Uma vez extraídos da atividade elétrica cerebral de cada paciente, os comandos motores serão utilizados para controlar os atuadores hidráulicos distribuídos por todas as articulações do exoesqueleto de corpo inteiro que cada paciente usará para se locomover espontaneamente. A estratégia de controle desse exosqueleto se baseará na técnica de “controle-compartilhado”, onde sinais cerebrais interagirão com circuitos eletromecânicos, distribuídos ao longo de todo exoesqueleto com o objetivo de reproduzir alguns dos reflexos espinhais mais básicos e fundamentais. Assim, instruções motoras de alto nível, como iniciação do ciclo de marcha, mudanças de postura, velocidade e direção de locomoção, e mudanças de postura de acordo com variações de terreno serão controladas diretamente pela atividade voluntária motora do cérebro do paciente. Por outro lado, comandos reflexos seriam controlados pelos circuitos eletromecânicos do exoesqueleto. Essa interação permitirá que pacientes paralisados possam voltar a se manter numa postura ereta e caminhar autonomamente de acordo com a sua própria vontade.

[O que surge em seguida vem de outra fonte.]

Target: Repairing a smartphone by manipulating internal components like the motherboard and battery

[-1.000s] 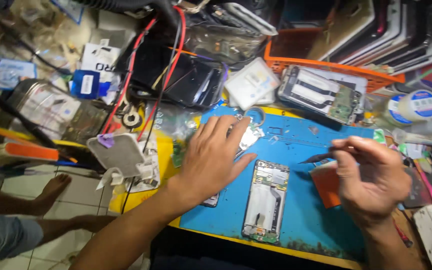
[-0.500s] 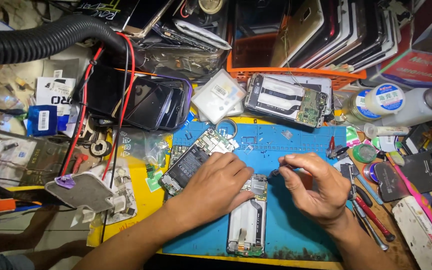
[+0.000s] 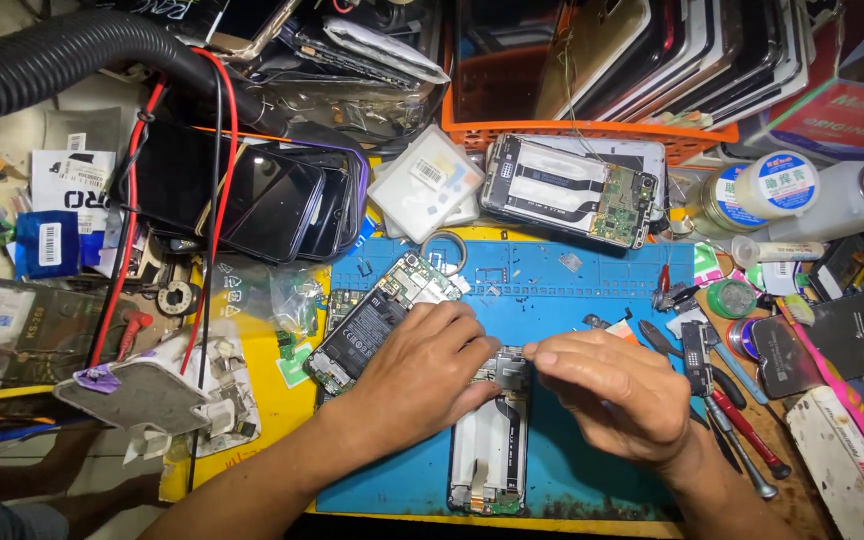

Nesse cenário, sensores de força, distribuídos ao longo de todo o exoesqueleto, serão responsáveis pela geração de um fluxo contínuo de sinais de “feedback” tátil e proprioceptivo para o cérebro de cada paciente. Esses sinais de retroalimentação serão disponibilizados diretamente ao córtex somestésico do paciente, através de um sistema de micro estimulação elétrica multicanal. Baseado em experimentos recentemente publicados, a nossa previsão é que, depois de algumas semanas interagindo com esses sinais, em combinação com sinais visuais, o cérebro de cada paciente será capaz de incorporar, por meio de um processo de plasticidade cerebral, todo o exoesqueleto como uma extensão do seu corpo biológico e utilizar esse aparato para uma vez mais mover-se, livre e autonomamente, pelo mundo exterior.